My family photographs remain invaluable to me for so many reasons. They remind me where I came from, guide me on a path of self-discovery and belonging, and provide opportunities to share with others along the way. Objects of Filipiniana, my unexpected travel companions, have proved an unexpected treasure. Encountering these objects across space and time has brought both comfort and inspiration to me even prior to the pandemic and hopefully beyond.

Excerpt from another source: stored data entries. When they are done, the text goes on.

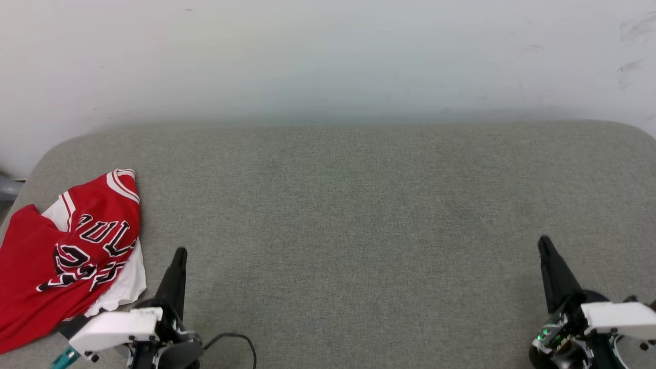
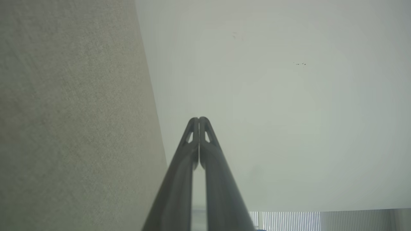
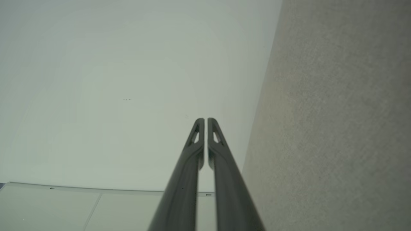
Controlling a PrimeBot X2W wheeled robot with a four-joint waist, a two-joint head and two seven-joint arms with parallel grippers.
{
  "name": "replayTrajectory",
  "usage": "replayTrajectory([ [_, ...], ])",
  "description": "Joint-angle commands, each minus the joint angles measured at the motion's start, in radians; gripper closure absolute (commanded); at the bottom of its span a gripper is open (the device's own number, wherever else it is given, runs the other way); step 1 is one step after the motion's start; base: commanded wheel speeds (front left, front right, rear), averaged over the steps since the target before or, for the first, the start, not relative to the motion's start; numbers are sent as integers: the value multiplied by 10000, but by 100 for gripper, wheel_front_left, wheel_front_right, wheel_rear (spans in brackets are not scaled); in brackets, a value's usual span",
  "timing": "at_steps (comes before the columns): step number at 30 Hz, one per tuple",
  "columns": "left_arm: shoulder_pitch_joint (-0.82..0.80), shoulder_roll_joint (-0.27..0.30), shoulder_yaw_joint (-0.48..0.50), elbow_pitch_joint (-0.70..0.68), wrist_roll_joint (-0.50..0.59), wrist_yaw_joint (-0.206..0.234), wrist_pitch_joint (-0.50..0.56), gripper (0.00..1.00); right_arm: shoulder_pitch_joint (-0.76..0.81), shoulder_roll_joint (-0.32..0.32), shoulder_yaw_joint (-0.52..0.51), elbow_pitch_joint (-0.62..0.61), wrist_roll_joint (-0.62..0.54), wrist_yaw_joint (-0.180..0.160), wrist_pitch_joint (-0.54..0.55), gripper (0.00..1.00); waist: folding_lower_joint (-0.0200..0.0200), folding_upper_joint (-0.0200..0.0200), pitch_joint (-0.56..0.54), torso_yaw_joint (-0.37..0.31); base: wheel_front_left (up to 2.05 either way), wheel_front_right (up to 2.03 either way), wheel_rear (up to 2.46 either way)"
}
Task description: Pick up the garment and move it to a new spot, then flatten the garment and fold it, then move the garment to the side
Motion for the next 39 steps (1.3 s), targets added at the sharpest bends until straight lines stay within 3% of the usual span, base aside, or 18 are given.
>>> replayTrajectory([
  [1,51,-6,-16,58,-6,0,-5,0,59,2,4,52,1,-2,-2,0,0,0,1,0,0,0,0],
  [19,20,25,-864,-407,207,-2,-705,0,549,-47,88,-853,-14,-2,-554,0,0,0,-7,-18,0,0,0],
  [26,10,122,-1077,-552,1347,-5,-1114,0,722,-362,305,-1139,-1347,-2,-1040,0,0,0,-22,-14,0,0,0],
  [39,259,1,-801,-920,5304,122,-1618,0,877,-378,333,-1664,-5298,-2,-1400,0,0,0,-42,-37,0,0,0],
])
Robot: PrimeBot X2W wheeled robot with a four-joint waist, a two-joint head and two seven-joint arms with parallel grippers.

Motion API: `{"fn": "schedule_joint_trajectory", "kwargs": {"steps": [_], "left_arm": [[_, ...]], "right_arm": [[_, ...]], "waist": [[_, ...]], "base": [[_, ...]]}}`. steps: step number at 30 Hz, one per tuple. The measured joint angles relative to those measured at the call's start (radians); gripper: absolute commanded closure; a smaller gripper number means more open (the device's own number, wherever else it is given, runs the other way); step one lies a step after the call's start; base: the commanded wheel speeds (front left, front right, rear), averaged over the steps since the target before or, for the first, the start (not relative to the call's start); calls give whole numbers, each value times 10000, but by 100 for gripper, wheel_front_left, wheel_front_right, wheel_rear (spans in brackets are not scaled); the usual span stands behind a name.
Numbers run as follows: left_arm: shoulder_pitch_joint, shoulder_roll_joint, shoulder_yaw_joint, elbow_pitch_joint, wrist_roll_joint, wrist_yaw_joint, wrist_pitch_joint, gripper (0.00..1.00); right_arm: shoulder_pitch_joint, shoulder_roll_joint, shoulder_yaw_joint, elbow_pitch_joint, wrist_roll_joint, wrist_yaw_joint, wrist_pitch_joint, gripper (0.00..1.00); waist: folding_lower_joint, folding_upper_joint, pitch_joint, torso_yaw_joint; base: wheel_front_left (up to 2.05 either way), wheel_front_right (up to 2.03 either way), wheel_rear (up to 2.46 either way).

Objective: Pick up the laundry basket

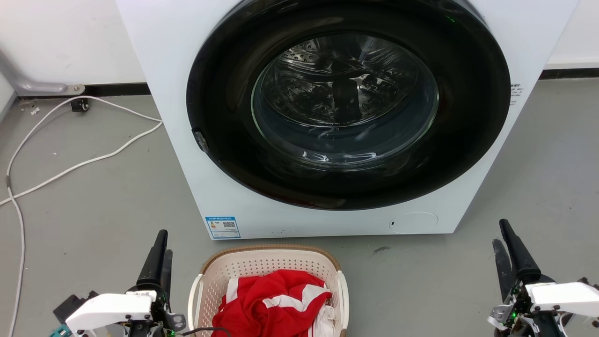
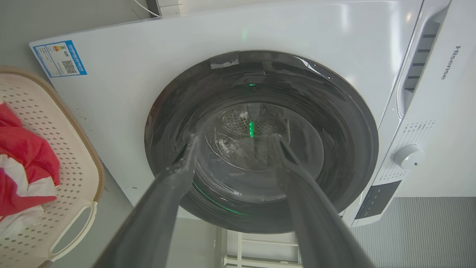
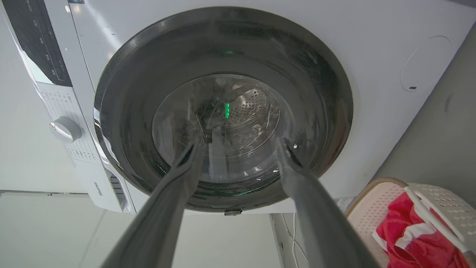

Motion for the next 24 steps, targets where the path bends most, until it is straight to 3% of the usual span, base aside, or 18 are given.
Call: {"fn": "schedule_joint_trajectory", "kwargs": {"steps": [18,19,24], "left_arm": [[15,6,-477,-1026,3981,771,-851,0],[20,6,-585,-1133,4550,874,-976,0],[63,8,-694,-1279,5388,1034,-1147,0]], "right_arm": [[228,2,500,-1271,-4832,0,-851,0],[250,2,610,-1333,-5519,0,-945,0],[323,2,725,-1427,-6403,0,-1135,0]], "waist": [[0,0,30,-2],[0,0,32,-5],[0,0,35,-15]], "base": [[0,0,0],[0,0,0],[0,0,0]]}}
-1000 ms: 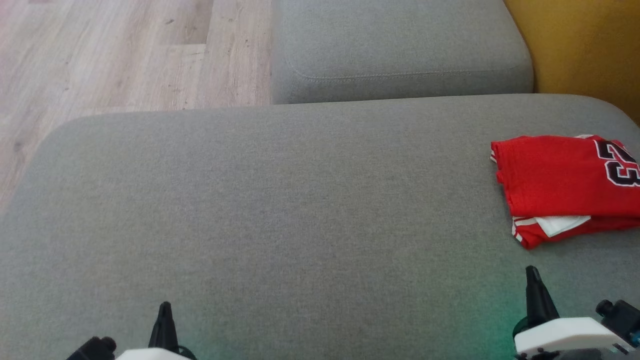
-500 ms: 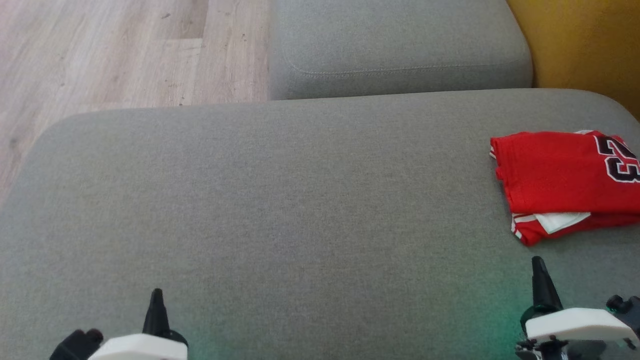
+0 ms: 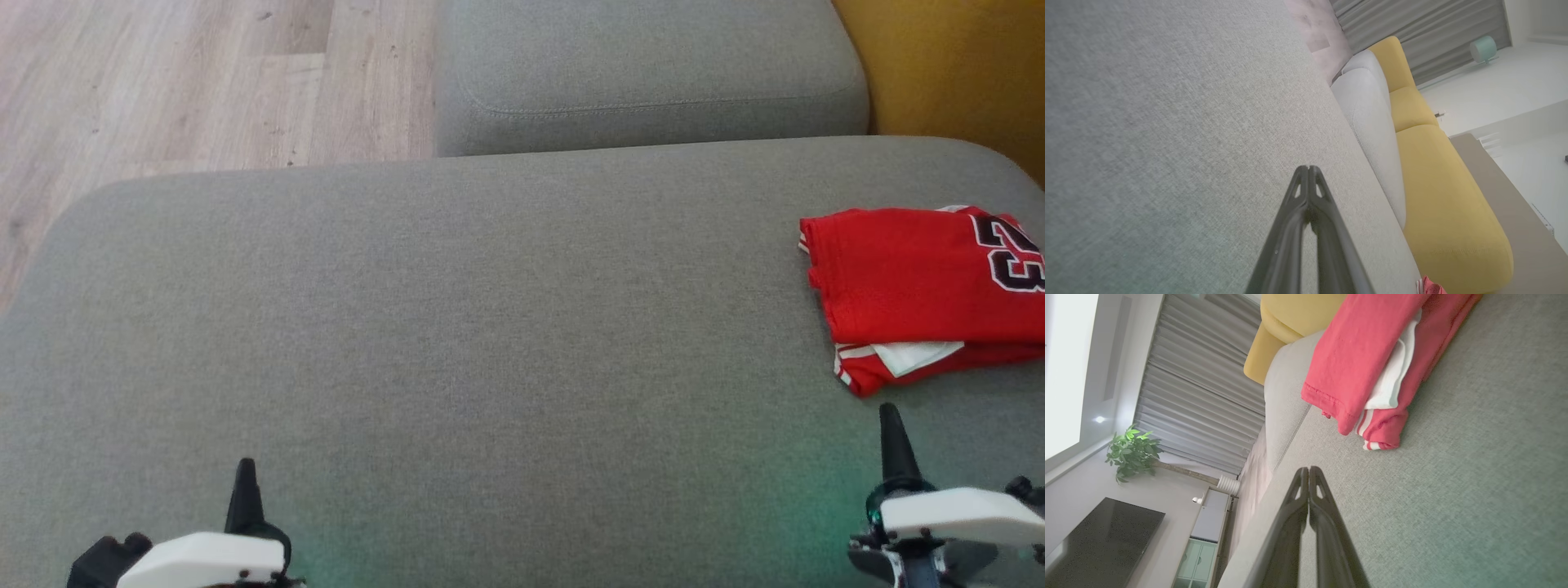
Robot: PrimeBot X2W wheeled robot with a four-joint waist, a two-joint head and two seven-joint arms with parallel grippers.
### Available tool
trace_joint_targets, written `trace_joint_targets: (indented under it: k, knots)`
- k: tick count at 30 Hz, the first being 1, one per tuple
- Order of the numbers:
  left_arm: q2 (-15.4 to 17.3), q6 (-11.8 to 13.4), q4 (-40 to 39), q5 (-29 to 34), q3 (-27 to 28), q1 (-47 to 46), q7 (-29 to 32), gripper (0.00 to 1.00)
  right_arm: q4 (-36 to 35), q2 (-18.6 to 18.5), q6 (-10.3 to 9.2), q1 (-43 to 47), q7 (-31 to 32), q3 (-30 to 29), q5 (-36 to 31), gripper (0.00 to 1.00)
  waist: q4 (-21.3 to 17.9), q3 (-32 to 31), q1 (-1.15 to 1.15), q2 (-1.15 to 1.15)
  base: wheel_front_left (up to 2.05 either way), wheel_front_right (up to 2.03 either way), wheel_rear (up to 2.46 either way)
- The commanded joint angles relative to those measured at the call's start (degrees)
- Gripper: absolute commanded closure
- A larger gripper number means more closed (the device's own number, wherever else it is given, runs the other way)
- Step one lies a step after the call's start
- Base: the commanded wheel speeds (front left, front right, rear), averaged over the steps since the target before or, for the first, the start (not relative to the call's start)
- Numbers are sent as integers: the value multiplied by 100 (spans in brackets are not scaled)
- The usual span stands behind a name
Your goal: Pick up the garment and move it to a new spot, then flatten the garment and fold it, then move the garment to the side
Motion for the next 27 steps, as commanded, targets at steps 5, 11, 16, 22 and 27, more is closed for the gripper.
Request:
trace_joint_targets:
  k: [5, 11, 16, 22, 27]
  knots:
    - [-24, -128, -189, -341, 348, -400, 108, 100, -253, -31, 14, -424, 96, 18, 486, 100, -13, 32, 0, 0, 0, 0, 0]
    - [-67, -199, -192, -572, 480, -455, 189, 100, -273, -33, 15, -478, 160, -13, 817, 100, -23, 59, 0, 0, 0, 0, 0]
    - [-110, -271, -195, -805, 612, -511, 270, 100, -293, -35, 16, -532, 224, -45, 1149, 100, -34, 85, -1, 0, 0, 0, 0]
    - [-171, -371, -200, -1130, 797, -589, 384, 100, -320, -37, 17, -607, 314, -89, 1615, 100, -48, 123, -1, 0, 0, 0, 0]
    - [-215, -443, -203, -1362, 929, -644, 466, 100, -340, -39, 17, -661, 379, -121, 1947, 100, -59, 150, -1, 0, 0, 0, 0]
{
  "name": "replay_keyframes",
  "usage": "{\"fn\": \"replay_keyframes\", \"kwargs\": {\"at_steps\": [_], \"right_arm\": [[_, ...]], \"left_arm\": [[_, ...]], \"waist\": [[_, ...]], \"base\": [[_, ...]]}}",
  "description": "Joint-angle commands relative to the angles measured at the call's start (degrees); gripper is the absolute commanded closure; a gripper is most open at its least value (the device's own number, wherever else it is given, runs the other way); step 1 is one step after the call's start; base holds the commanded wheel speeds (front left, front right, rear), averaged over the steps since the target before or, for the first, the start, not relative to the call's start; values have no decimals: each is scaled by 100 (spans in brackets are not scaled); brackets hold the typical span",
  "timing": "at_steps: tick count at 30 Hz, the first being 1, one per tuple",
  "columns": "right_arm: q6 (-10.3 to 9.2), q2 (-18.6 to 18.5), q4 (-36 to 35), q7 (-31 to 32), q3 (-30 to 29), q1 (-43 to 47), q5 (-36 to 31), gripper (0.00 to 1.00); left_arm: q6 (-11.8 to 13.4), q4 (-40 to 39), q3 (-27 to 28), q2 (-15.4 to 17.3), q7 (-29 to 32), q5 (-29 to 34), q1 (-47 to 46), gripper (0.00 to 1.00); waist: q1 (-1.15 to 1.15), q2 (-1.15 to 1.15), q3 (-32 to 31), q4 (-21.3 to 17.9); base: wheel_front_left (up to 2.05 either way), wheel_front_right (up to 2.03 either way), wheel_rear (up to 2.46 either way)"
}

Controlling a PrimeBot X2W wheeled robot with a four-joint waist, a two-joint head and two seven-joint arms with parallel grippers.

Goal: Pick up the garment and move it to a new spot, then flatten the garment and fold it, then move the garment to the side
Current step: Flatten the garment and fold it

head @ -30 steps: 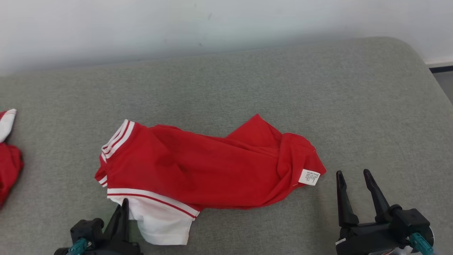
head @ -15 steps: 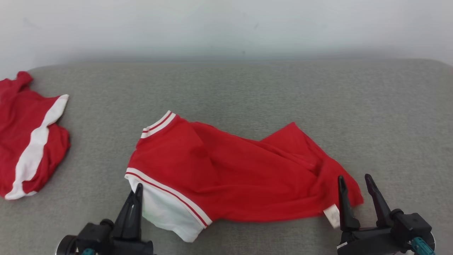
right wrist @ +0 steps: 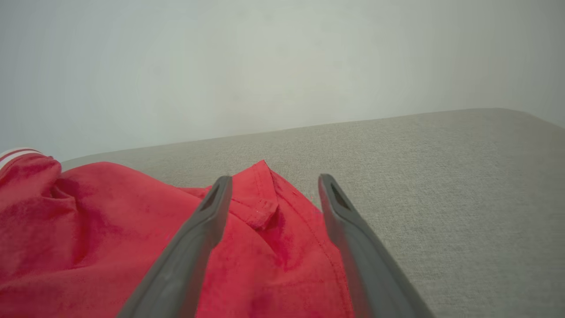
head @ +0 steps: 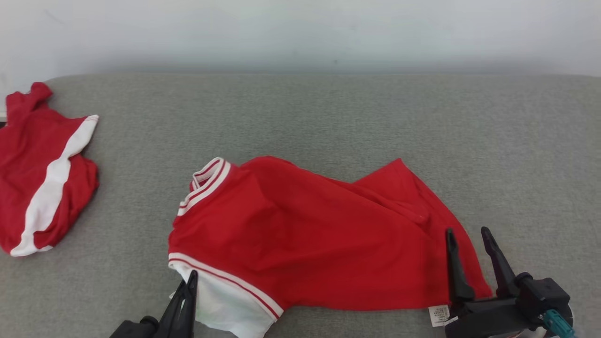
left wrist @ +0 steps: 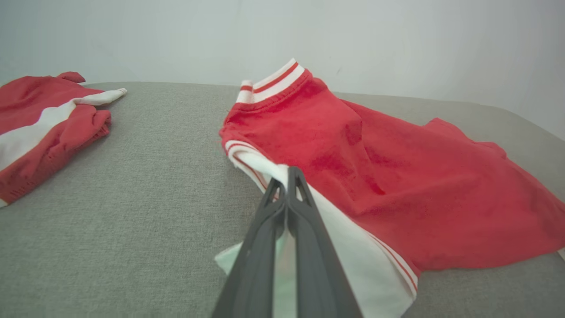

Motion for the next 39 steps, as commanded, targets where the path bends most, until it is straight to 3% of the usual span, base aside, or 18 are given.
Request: {"fn": "replay_keyframes", "kwargs": {"at_steps": [1,13,20,21,22,33,39], "right_arm": [[-13,2,17,-3,-27,-28,-24,0],[-13,-37,148,-3,19,-242,-137,0],[-13,-4,253,-3,12,-269,-149,0],[-13,3,258,-3,-2,-253,-150,0],[-13,14,255,-3,-34,-216,-127,0],[-13,43,176,-3,-142,-4,-84,0],[-13,21,166,-3,-146,120,-97,0]], "left_arm": [[23,99,23,8,-46,-47,-10,100],[-89,1778,231,229,-452,-255,-1214,100],[-123,2611,278,244,-517,-303,-1711,100],[-127,2590,308,237,-518,-274,-1725,78],[-134,2508,346,189,-512,-219,-1666,0],[-147,1441,706,-29,-512,13,-976,0],[-50,924,1037,-132,-512,110,-578,0]], "waist": [[0,0,43,-141],[0,0,317,-747],[0,0,276,-879],[0,0,256,-866],[0,0,200,-808],[0,0,-196,-267],[0,0,-350,-184]], "base": [[0,0,0],[0,0,0],[0,0,0],[0,0,0],[0,0,0],[0,0,0],[0,0,0]]}}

I see these as reminders of our human connections. Filipiniana objects hold different meanings for every Filipino. Some understand Filipiniana through the lens of local culture and contexts while others appreciate and interpret based on their individual experiences with them across the diaspora. No matter these differences, Filipiniana open doors of opportunity to start the conversation about who we are and share our diverse stories!
So what stories can you tell through objects?
Anthonie Tumpag is the regional director of Illinois for the nonprofit organization ATAYAL and a graduate of Northern Illinois University with a master’s degree in cultural anthropology and certificates in applied anthropology and art history. He has been honored as an Asian Pacific American Youth Leader by the Illinois state comptroller and recognized by the Cook County Treasurer for his commitment and dedication to the Filipino American community.
Tumpag would like to thank all who have welcomed him into their spaces over the years including members, staff, and partners of the Chicago Cultural Alliance. This story is dedicated to all babaylanes, past and present, especially Dios Buhawi and Papa Isio from Tumpag’s ancestral homeland of Negros.